Thursday, March 14, 2013

Fully Loaded Baked Potato Soup


The almighty potato. Baked, fried, boiled, grilled, mashed any which way are oh so delicious.
Even better is this soup! Perfect for a cold rainy March day. I want spring so bad I have been talking to my spring bulbs outside to grow. Yes I'm serious and I am really not crazy; well maybe a little.  I hope everyone enjoys the rest of the week!



Ingredients
4 baking potatoes (about 2 1/2 pounds) 
2/3 cup all-purpose flour
6 cups 2% reduced-fat milk 
1 cup (4 ounces) reduced-fat shredded extra-sharp cheddar cheese, divided 
1 teaspoon salt 
1/2 teaspoon black pepper 
1 cup reduced-fat sour cream 
3/4 cup chopped green onions, divided
6 bacon slices, cooked and crumbled 

Directions
Preheat oven to 400°.

Pierce potatoes with a fork; bake at 400° for 1 hour or until tender. Cool. Peel potatoes; coarsely mash. Discard skins.

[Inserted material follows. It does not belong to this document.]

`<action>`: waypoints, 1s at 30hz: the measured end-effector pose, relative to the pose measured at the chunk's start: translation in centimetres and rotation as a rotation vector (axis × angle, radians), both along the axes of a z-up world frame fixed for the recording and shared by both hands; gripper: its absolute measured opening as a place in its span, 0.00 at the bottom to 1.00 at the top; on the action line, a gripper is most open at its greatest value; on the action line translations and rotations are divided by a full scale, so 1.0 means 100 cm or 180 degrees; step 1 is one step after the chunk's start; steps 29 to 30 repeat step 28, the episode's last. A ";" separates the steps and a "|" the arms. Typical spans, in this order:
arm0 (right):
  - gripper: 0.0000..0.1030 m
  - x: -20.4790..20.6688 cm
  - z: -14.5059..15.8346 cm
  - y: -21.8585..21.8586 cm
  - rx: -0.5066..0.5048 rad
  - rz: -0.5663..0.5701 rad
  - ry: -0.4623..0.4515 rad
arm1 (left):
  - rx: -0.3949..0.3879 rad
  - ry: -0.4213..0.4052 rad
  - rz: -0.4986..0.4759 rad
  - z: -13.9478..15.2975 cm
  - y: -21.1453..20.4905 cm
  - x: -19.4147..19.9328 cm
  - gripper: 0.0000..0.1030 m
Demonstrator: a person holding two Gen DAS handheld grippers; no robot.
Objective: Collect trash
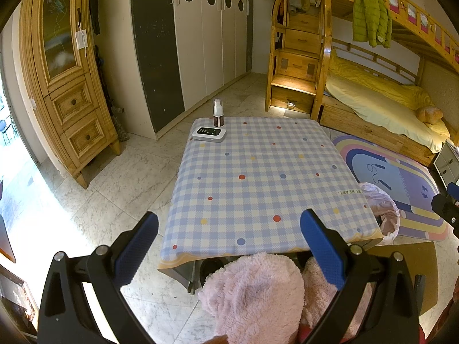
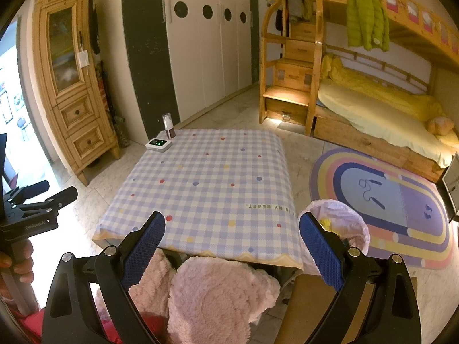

Lightly spoon flour into a dry measuring cup; level with a knife. Place flour in a large Dutch oven; gradually add milk, stirring with a whisk until blended. Cook over medium heat until thick and bubbly (about 8 minutes). Add mashed potatoes, 3/4 cup cheese, salt, and pepper, stirring until cheese melts. Remove from heat.

Stir in sour cream and 1/2 cup onions. Cook over low heat 10 minutes or until thoroughly heated (do not boil). Sprinkle each serving with remaining 1/4 cup of cheese, onions, and bacon.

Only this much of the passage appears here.